The native digital signal shows a broader RGB spread as the sensor captures maximum information.

The 500T film trace forms a more characteristic geometry shaped by the spectral properties of its emulsion layers. Because film layers respond non-linearly to light and color, the resulting channel structure forms a recognizable signature.

Film does not simply shift color. It reshapes channel interaction.

Dehancer Film Emulation: Behavioral Transformation

Applying the Kodak 500T profile and Kodak 2383 print inside Dehancer to the RED Epic footage reshapes the signal in measurable ways.

On the waveform, the trace becomes denser and more integrated. Highlights develop smoother, rounded shoulders. Micro-variations increase across tonal transitions, reflecting modeled film compression.

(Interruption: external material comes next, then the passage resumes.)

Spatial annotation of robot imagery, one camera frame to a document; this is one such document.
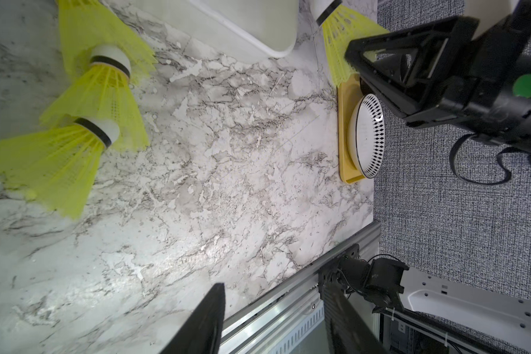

On Twin Peaks, RGB geometry shifts closer to the structure observed in real 500T material.

These frames are separate takes under identical lighting. The similarity lies not in pixel matching, but in signal behavior.

This demonstrates how Dehancer transforms linear digital data into a signal that behaves in a film-like way.

Red Epic graded with Dehancer (Kodak 500T film + Kodak 2383 print film)

Screen Capture: Analyzing Photoshop Plugin

OmniScope also offers Screen Capture functionality, allowing analysis of virtually any image source.

For example, when working with the Dehancer plugin inside Adobe Photoshop, OmniScope can analyze the processed image even though Photoshop itself is not a traditional video grading host.

Using a dual-monitor setup, OmniScope runs on one screen while Photoshop runs on another. Through Connect → Screen Capture, the image area can be isolated with the Crop tool, ensuring that only pure pixel data is measured.

This makes OmniScope a versatile analysis tool across different creative environments — from motion workflows to still photography.

Example: Portra 400 Signal Analysis

Kodak Portra 400

Starting from a low-contrast digital image, applying the Portra 400 profile in Dehancer reshapes tonal distribution and channel interaction.

The waveform becomes thicker and more cohesive. Highlights compress smoothly without harsh clipping. Tonal transitions appear more continuous. RGB distribution becomes more structured and film-like.

Grain contributes to this transformation as a structural element rather than a superficial overlay. In analog film, the image is fundamentally built from grain. Dehancer models this interaction mathematically, and the effect is visible in signal density and channel behavior.

Conclusion

Dehancer provides a physically modeled approach to film emulation.
OmniScope provides a precise way to observe and study the resulting signal.

Together they create a workflow where creative intent and technical analysis support each other.
The combination allows filmmakers and photographers to both shape the aesthetic and clearly understand how the signal evolves through the process.

This partnership between emulation and measurement makes the film look not only expressive — but measurable and reproducible.